The Texas congressman said the prosecution numbers came from U.S. Attorney offices along the southwest border. The Department of Justice (DOJ), which oversees the U.S. Attorneys, does not publicize the data on prosecutions of aliens arrested by CBP, but Culberson said during the hearing that his office verified the figures with both DOJ and the Department of Homeland Security (DHS), which oversees CBP.
He also provided a copy of the document to U.S. Border Patrol chief Michael Fisher, who testified at the hearing. Fisher did not dispute the accuracy of the data. Border Patrol is a component of CBP.
The prosecution rate was higher in FY2011 than in the previous fiscal year, when of 447,731 aliens taken into custody, only 16.4 percent (73,263) were prosecuted, leaving 374,468 who did not face any legal repercussions.
According to the data compiled by Culberson’s office, the prosecution rate has increased each year since FY2007, when it stood at 3.9 percent. In FY2008, the rate was 8.5 percent and it increased to 11.1 percent the following year.
The approximately 2,000-mile long U.S.-Mexico border has been divided by DHS into nine Border Patrol sectors. They run from the Pacific Ocean to the Gulf cost in the following order: San Diego, El Centro, Yuma, Tucson, El Paso, Marfa, Del Rio, Laredo, and Rio Grande.
The busiest sector for illegal crossings in FY 2011 was Tucson in Arizona. Of the 123,385 illegals apprehended there last year, only 32,703 (26.5 percent) were prosecuted.
The highest prosecution to apprehension ratio during the year was recorded in El Paso sector, where 66.7 percent of those caught (6,906 out of 10,345) were prosecuted. At the other end of the scale, only 3.9 percent of those apprehended in El Centro sector (1,197 out of 30,191) were prosecuted (see graph).
“God bless the Border Patrol for their efforts, but no matter how hard they try if the Department of Justice will not prosecute, all the Border Patrol agents on the border in the world won’t make a bit of difference,” Culberson told CNSNews.com after the hearing.
“The prosecution rate is the key to border security and in the El Paso and Del Rio sectors, the prosecution rate is near 60 percent and as a result, there are virtually no border crossings,” he said.
“I’m working on ways to help the prosecutors, the judges, the [U.S.] Marshals, [and] the Border Patrol raise that prosecution rate from Brownsville to San Diego so we have near-zero tolerance for illegal crossers on the southern border,” Culberson said.
“As a result the border communities will be safer, the nation will be safer, our laws will be respected, and then we can actually solve the problem of guest workers – because we’ve got to have a guest worker program, but first you got to secure the border.”

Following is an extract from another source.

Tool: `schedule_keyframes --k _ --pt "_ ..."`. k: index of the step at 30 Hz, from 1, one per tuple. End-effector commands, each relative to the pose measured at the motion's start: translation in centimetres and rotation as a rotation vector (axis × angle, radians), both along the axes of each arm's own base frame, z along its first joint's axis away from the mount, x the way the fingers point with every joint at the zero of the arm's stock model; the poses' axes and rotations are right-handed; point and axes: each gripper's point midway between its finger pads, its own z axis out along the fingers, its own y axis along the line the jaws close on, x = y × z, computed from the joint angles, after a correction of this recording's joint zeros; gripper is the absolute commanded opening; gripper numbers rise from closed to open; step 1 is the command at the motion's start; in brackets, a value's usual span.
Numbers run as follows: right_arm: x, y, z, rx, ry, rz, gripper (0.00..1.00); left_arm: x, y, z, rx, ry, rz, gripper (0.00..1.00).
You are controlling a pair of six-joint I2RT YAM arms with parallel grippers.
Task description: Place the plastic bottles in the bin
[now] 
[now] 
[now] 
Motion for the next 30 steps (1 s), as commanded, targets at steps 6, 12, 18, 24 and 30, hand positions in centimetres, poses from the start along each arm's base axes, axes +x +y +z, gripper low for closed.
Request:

During the hearing, Culberson asked Border Patrol chief Fisher whether the low prosecution rate was a “real problem.”
“It’s challenging in some judicial districts,” he replied, but added later that he “wouldn’t characterize it” as a problem “across the southwest border.”
“When you look at prosecution in and of themselves, I would not agree that just increasing prosecutions in these other judicial districts – even if we were able to – would be the right approach, for a variety of reasons none of which I’ll go into now just for the sake of time,” Fisher testified.
“It’s not necessarily the consequence that’s going to give us the operational effect we’re looking for,” he said.
Under existing law an individual caught trying to illegally cross the border can be incarcerated for up to six months, although that is not always the case, according to Fisher.
At the busiest Border Patrol sector along the southwest border, he said, the average time served for an individual who is prosecuted by DOJ is “generally two to three days.”